No John, neither manufacturer recommends the combination of these products.


Let's break it down:


1) Minwax polyurethanes are, for the most part, interior only product ... their poly with exterior rating is Spar Urethane.


On their label, Minwax suggests Spar (and their other oil-based polys) for application only over another oil-based product.


2) Behr premium weather proofing wood stain is a water-based penetrating sealer that contains both stain and waterproofing.


On their label, Behr suggests that two coats are sufficient to protect wood and as such additional topcoats are not needed.




If you chose to apply a clear coat after Behr PWPWS, it would have to be a water-based clear coat rated for exterior application ... containing ultra violet light inhibitors.


And once the clear coat starts to fail, in a year or two, you would have to sand off the entire surface to add another coat of Behr ... penetrating sealers simply cannot absorb into the wood if you seal the surface with a clear coat.



One of my contractors inquired if we had any more cans of a particular color Minwax stain in stock.


When I looked, he had thirteen quarts in his cart.


This seemed like a lot for any stain project, so I asked and he said he had, "only finished one-third of his customer's deck and needed more than we had to complete the project."


Imagine the look on his face when I showed him the "Interior Only" statement on the Minwax label.


I called technical support and they encouraged him to finish the project but to expect that the product would wear off in less than one year ... at which time he would simply need to restain the deck with an appropriate exterior rated product.

Posted 2013-09-03T20:46:12+0000  by Pat_HD_ATL


Every once in awhile, I have a customer who says he wants to varnish his deck. After cringing, I advise him that it will look beautiful this year, and I will guaranttee that ti will begin peeling in the spring!
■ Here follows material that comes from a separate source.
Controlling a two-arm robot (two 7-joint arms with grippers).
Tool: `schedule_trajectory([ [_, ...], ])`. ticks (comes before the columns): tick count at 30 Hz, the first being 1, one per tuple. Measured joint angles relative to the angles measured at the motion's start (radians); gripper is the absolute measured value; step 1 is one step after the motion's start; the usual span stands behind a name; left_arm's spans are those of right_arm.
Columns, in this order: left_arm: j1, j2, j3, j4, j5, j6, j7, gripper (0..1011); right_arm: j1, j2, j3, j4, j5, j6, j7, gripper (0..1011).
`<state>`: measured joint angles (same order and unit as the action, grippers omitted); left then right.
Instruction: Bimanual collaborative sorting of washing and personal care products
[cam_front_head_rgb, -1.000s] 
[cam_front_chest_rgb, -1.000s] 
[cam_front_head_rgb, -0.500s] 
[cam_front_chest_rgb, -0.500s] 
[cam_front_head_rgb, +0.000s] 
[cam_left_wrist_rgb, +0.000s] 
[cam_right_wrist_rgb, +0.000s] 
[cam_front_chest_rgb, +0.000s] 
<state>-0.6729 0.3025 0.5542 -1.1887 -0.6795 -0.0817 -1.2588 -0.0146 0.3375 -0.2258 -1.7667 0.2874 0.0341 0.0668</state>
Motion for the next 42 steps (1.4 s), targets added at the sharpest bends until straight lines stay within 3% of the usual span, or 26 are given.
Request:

Stains and varnishes are two different concepts. Stains  breathe, allowing moisture which has accumulated in the deck boards to respire outward without causing the finish to fail. Unfortunately, the way decks are constructed, it is impossible to totally keep moisture from getting into the wood. There are too many lapped joints and  butt joints that can never again be sealed once the deck is put together. Further, hardly anyone seals the bottoms of the decking boards or tops of the joists before the initial assembly ( ideally, they should be)! Subsequently, water wicks up from the bottom into the wood. As decks age, deap cracks form allowing moisture DEEP into the wood. Most decks are held down with screws which have been over torqued and sit in little craters that hold water and allow it to slowly seep laterally into the grain of the wood. Suffice it to say, by springtime, in a wet climate, you will have 20% or more moisture in the decking.


If you now put an moisture impermeable oil or urethane varnish on the typical deck, you have trapped that moisture in the wood. Oil finishes and urethanes for all practical purposes, do not breathe! That trapped moisture WILL GET OUT. Lacking another way out, it will push the finish right off the surface of the wood, regardless of how good the initial bond was.


My rule of thumb is, if you can keep the wood totally dry, fine, varnish it. If you cannot keep moisture out of the wood, for goodness sake, don't put a varnish or other non- permeable finish on it!  Here the permeable, breathing exterior finishes are superior choices.


Most of Behr's exterior stains are acrylic base. Acrylics breathe. Tranparent and semi-tranparent oil stains also breathe. They do not form a solid, impermeable film on top of the wood, as do varnishes.